• _WHAT THE EXERCISE ASKS_: Copy the data below exactly, omitting any picture it contains.

╭─ DATA BELOW

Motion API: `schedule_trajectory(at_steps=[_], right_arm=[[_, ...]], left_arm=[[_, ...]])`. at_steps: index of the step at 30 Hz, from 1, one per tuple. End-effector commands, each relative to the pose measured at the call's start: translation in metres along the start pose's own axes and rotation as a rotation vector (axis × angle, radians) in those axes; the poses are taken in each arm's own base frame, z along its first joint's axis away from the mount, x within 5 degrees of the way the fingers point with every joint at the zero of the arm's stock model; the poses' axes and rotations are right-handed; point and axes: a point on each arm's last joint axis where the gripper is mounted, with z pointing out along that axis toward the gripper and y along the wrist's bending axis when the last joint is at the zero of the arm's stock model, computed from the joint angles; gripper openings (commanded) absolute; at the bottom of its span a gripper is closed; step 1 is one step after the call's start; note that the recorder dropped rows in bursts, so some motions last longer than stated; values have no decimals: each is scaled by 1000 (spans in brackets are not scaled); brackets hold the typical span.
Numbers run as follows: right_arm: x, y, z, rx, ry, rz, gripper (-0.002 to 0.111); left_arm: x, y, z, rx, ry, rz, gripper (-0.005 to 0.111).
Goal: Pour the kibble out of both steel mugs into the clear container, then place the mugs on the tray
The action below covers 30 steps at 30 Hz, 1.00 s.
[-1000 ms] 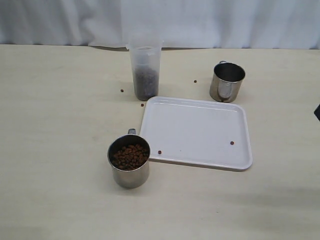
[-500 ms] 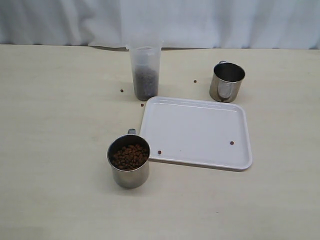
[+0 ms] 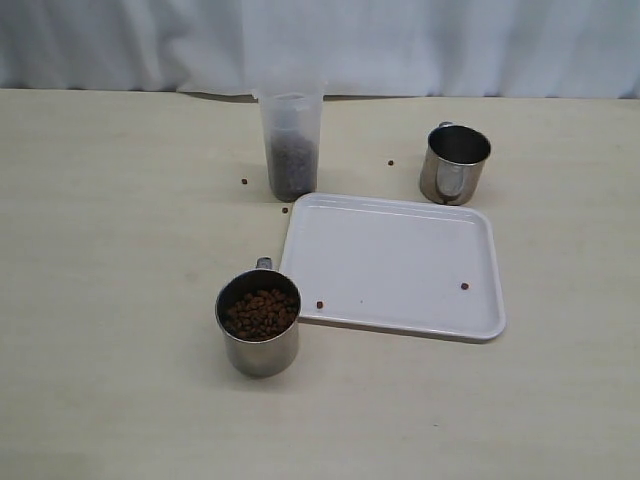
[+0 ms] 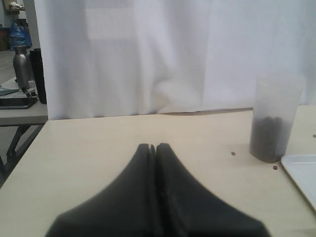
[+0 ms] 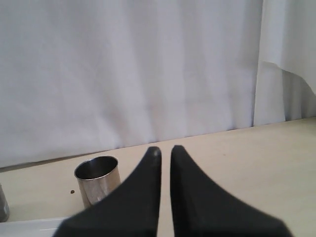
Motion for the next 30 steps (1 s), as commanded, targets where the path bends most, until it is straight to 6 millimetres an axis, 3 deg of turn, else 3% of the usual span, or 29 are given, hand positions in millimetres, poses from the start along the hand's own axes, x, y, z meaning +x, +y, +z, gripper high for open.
schedule_trajectory(at_steps=[1, 9, 23, 30], right_arm=[[2, 1, 0, -15, 10, 7, 5], [1, 1, -1, -37, 3, 10, 5], [0, 13, -5, -329, 13, 46, 5], [-1, 10, -4, -312, -7, -26, 5]], left_arm=[[0, -1, 0, 10, -11, 0, 0], [0, -1, 0, 10, -11, 0, 0], [0, -1, 0, 10, -11, 0, 0], [0, -1, 0, 10, -11, 0, 0]])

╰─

• _RESPONSE_:
Motion API: `schedule_trajectory(at_steps=[_], right_arm=[[_, ...]], left_arm=[[_, ...]])`. at_steps: index of the step at 30 Hz, from 1, one per tuple. End-effector commands, each relative to the pose measured at the call's start: translation in metres along the start pose's own axes and rotation as a rotation vector (axis × angle, radians) in those axes; the poses are taken in each arm's own base frame, z along its first joint's axis away from the mount, x within 5 degrees of the way the fingers point with every joint at the zero of the arm's stock model; the poses' axes and rotations are right-handed; point and axes: a point on each arm's last joint axis where the gripper is mounted, with z pointing out along that axis toward the gripper and y along the wrist's bending axis when the last joint is at the zero of the arm's stock model, computed from the joint angles; gripper openings (commanded) absolute; at the bottom of its span a gripper is closed; step 1 is one step after the call's start; note that the recorder dropped rows in bursts, so some motions last longer than stated; values have no decimals: each is scaled by 1000 (spans in brackets are not scaled); brackets hold the typical span.
Numbers run as follows: right_arm: x, y, z, rx, ry, rz, gripper (-0.002 to 0.111); left_arm: x, y, z, rx, ry, rz, gripper (-0.005 to 0.111).
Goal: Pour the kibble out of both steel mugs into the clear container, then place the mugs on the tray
The action below covers 30 steps at 30 Hz, 1.00 s.
[-1000 ms] 
[-500 ms] 
[+0 ms] 
[+0 ms] 
[+0 ms] 
Motion for the next 30 steps (1 s), as commanded, targets where the path bends most, until it is straight to 6 millimetres an axis, 3 deg of turn, else 3% of the usual span, or 29 are given, hand positions in millimetres, poses from the start along the hand's own axes, x, y, z meaning +x, +y, +z, gripper high for open.
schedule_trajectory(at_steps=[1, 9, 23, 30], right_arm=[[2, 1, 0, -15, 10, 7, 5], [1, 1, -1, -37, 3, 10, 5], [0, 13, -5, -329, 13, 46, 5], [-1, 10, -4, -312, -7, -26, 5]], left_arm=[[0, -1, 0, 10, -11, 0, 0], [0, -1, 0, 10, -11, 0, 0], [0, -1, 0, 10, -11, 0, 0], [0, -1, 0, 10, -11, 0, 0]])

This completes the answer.